La teoría liberal es una teoría normativa de la sociedad, no nos habla de lo que es, sino de lo que debe ser, y como tal se puede considerar como una aplicación utópica que se deriva de pretender implantar la libertad hasta sus últimas consecuencias. Del mismo modo que el comunismo pretendió llevar la igualdad hasta las últimas consecuencias.
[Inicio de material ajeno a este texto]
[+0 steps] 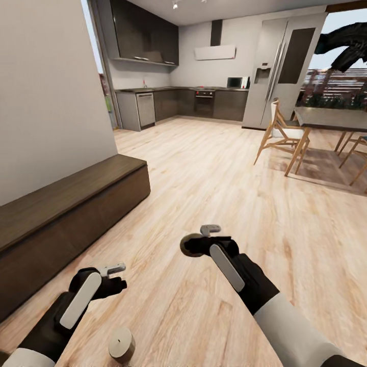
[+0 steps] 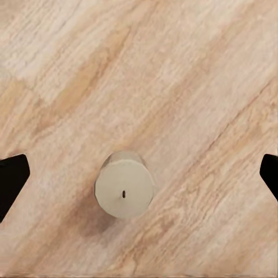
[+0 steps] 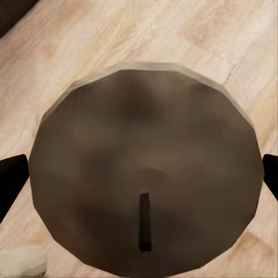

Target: Place each of the two pumpkins and all three candles from the living room inside a cabinet in the living room (use any cabinet), then make sure every cabinet is closed, and position the cauldron so it is next to a table in the living room.

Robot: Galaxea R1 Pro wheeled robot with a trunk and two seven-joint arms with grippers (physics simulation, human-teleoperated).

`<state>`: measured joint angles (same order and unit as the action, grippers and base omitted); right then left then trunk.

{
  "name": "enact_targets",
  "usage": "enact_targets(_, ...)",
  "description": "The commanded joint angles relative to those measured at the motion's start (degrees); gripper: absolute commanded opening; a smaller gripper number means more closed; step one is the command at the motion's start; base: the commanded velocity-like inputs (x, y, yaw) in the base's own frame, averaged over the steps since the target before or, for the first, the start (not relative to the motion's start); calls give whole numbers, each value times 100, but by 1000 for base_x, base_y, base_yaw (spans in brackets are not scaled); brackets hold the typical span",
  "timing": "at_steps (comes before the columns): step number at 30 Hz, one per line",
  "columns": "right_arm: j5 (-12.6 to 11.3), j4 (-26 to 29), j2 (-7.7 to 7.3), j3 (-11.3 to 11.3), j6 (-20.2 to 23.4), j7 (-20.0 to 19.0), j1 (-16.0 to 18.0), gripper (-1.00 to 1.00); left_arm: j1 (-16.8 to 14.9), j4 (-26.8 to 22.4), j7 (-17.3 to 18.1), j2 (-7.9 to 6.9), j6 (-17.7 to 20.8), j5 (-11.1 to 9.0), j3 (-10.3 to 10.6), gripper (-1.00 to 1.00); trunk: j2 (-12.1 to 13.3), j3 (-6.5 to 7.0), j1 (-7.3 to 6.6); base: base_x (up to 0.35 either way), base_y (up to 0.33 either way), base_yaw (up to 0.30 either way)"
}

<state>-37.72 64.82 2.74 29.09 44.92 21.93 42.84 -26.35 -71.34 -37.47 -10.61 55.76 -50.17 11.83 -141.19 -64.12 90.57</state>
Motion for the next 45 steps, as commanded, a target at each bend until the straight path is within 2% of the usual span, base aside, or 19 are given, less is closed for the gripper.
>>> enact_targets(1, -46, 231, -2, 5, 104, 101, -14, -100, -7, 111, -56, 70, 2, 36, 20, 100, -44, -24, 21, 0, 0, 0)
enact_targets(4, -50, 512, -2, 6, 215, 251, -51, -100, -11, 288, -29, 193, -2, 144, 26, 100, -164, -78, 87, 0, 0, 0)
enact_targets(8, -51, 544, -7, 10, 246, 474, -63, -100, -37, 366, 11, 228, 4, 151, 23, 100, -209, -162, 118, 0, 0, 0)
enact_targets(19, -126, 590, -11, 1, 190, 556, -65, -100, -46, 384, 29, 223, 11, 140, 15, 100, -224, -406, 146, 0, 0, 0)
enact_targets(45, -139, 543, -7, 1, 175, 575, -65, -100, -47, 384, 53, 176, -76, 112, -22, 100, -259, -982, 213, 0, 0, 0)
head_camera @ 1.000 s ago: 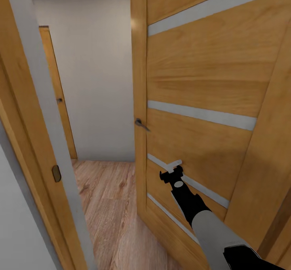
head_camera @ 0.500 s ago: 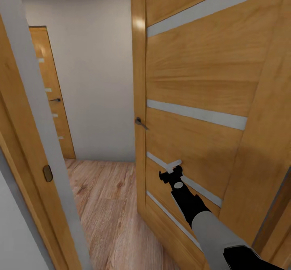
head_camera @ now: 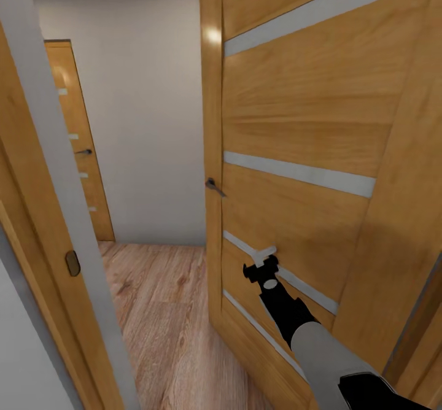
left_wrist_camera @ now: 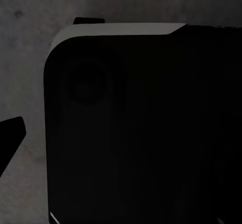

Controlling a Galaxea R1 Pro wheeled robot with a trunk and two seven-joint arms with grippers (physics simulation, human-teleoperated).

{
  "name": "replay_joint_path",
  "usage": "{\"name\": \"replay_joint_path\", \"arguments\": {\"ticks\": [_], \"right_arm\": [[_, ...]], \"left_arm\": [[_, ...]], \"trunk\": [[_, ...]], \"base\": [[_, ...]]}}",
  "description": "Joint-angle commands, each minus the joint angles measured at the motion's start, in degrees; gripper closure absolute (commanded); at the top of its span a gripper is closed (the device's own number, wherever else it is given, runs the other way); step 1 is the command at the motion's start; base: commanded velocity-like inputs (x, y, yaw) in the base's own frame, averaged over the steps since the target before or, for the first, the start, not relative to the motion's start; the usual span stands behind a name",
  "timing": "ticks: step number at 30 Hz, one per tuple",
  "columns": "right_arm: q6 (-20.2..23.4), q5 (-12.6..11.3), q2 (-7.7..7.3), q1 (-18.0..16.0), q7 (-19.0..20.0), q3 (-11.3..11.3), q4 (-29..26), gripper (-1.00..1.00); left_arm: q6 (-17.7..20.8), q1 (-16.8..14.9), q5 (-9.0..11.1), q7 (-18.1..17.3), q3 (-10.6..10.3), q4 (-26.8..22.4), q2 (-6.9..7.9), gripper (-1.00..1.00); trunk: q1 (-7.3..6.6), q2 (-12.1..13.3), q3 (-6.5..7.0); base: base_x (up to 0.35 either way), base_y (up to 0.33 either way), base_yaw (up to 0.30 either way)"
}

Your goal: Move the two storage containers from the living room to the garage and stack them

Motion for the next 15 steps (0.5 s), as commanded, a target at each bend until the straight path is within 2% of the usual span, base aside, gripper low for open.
{"name": "replay_joint_path", "arguments": {"ticks": [1,4,9,15], "right_arm": [[0.46,0.66,0.0,0.06,-0.74,-0.28,0.11,-1.0],[0.52,0.77,0.0,0.36,-0.97,-0.21,1.36,-1.0],[0.49,0.89,0.0,0.48,-1.02,-0.15,2.93,-1.0],[0.33,0.91,0.0,0.5,-0.82,-0.14,3.14,-1.0]], "left_arm": [[-0.13,0.01,0.26,0.0,0.05,-0.03,-0.01,-1.0],[-0.13,0.01,0.26,0.0,0.05,-0.03,-0.01,-1.0],[-0.13,0.01,0.26,-0.03,0.04,-0.02,-0.01,-1.0],[-0.13,0.01,0.26,-0.03,0.06,-0.02,-0.01,-1.0]], "trunk": [[0.0,-0.02,-0.06],[0.0,-0.02,-0.06],[0.0,-0.02,-0.06],[0.0,-0.02,-0.06]], "base": [[0.0,0.0,0.011],[0.0,0.0,0.12],[0.0,0.0,0.219],[0.0,0.0,0.063]]}}
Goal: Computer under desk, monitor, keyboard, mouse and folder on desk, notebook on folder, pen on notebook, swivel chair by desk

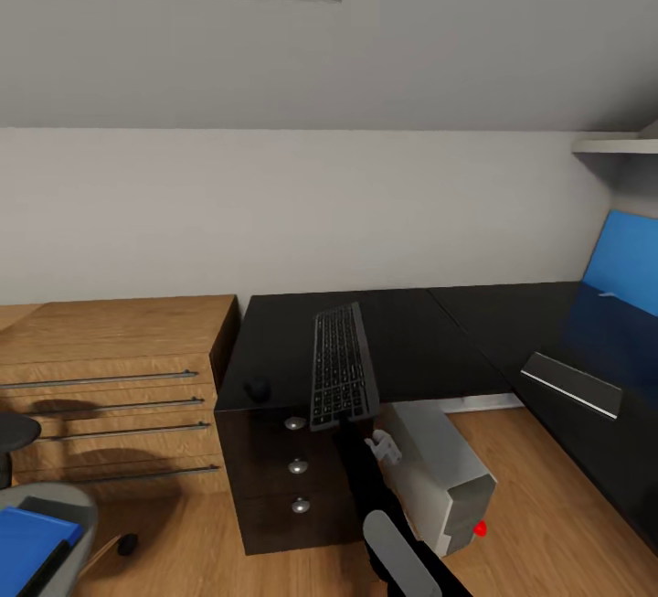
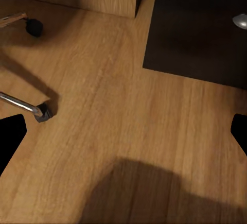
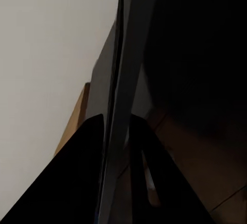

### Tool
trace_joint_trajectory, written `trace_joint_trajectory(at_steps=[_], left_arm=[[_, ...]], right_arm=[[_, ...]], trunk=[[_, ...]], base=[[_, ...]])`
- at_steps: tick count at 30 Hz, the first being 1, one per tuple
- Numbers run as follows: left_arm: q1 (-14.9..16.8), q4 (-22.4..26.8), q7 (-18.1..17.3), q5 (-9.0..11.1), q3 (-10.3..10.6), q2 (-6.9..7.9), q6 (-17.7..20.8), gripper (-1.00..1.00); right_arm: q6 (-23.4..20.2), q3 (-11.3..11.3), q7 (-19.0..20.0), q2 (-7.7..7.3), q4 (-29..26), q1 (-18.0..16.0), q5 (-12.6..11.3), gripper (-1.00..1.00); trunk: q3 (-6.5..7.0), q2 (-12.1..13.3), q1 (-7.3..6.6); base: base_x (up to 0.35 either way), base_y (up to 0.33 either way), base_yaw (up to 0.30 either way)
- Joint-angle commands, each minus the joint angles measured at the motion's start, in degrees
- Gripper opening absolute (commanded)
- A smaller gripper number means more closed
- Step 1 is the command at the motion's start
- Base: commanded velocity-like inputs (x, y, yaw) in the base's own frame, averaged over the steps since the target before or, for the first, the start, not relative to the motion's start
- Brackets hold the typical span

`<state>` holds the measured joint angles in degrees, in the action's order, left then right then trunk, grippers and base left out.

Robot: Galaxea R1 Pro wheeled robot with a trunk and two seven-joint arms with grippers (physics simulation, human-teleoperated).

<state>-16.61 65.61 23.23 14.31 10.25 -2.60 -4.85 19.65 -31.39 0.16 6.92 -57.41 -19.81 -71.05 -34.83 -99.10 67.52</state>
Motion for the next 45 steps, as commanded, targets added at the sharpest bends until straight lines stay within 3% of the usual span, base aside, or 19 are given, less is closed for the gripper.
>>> trace_joint_trajectory(at_steps=[1, 6, 31, 35, 41, 45], left_arm=[[0.0, 0.0, 0.2, 0.6, 0.1, 0.07, -0.3, 1.00], [0.0, 0.0, 0.2, 0.6, 0.1, 0.13, -0.3, 1.00], [0.0, 0.0, -0.1, 0.6, 0.1, 0.23, -0.3, 1.00], [0.0, 0.0, -0.1, 0.6, 0.1, 0.21, -0.3, 1.00], [0.0, 0.0, 0.0, 0.6, 0.1, 0.22, -0.3, 1.00], [0.0, 0.0, 0.0, 0.6, 0.1, 0.20, -0.3, 1.00]], right_arm=[[0.6, -0.2, 0.1, -0.17, 0.0, -0.1, -0.2, -1.00], [0.8, -0.3, 0.1, -0.40, -0.1, -0.1, 1.0, -1.00], [0.3, -0.3, -0.1, -0.40, 0.1, -0.1, 0.5, -1.00], [0.2, -0.4, -0.1, -0.41, 0.0, -0.1, 0.3, -1.00], [0.0, -0.5, -0.1, -0.41, 0.0, -0.1, -4.7, -1.00], [-0.8, -0.6, -0.1, -0.40, -0.1, -0.1, -7.3, -1.00]], trunk=[[-0.05, 0.0, 0.00], [-0.05, 0.0, 0.00], [-0.05, 0.0, 0.00], [0.67, 1.6, -0.88], [1.75, 4.0, -2.20], [1.75, 4.0, -2.20]], base=[[0.000, 0.000, 0.000], [0.000, 0.000, 0.000], [0.071, 0.023, 0.000], [0.000, 0.000, 0.000], [0.000, 0.000, 0.000], [0.000, 0.000, 0.000]])
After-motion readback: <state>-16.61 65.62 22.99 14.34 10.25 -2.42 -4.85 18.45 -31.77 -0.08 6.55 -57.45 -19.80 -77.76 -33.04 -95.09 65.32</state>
En ambos casos lo que se alcanza son caricaturas siniestras de lo que se pretendía o se decía pretender.

Termino con una reflexión, una reflexión que planteó uno de los grandes de España, que alcanzó la grandeza porque entendió la política como un servicio, hace ya 80 años pero que sin embargo sigue estando vigente hoy en día:  “Y, por último, el Estado liberal vino a depararnos la esclavitud económica, porque a los obreros, con trágico sarcasmo, se les decía: Sois libres de trabajar lo que queráis; nadie puede compeleros a que aceptéis unas u otras condiciones; ahora bien: como nosotros somos los ricos, os ofrecemos las condiciones que nos parecen; vosotros, ciudadanos libres, si no queréis, no estáis obligados a aceptarlas; pero vosotros, ciudadanos pobres, si no aceptáis las condiciones que nosotros os impongamos, moriréis de hambre, rodeados de la máxima dignidad liberal”.

Blas Atheneo

2 Respuestas a “El liberalismo es pecado

  1. A más dinero, más libertad, esa es la lógica del liberalismo, no hay mas

  2. Enlazando con la opinión del artículo y del comentario, el liberalismo (económico, político y social) ha conseguido expandirse en la mentalidad colectiva (incluidos los ambientes académicos católicos) porque sus procedimientos son mejores que el socialismo, es decir sus fines son camuflados entre entre sus medios y sus dogmas se basan en un presunto contrato social vinculado al más puro voluntarismo. Al negar un mandato mayor que la voluntad humana, entonces nos situamos en el darwinismo de los mercados, violencia económica, materialismo, derechos imaginarios y contradictorios y democracias ficticias.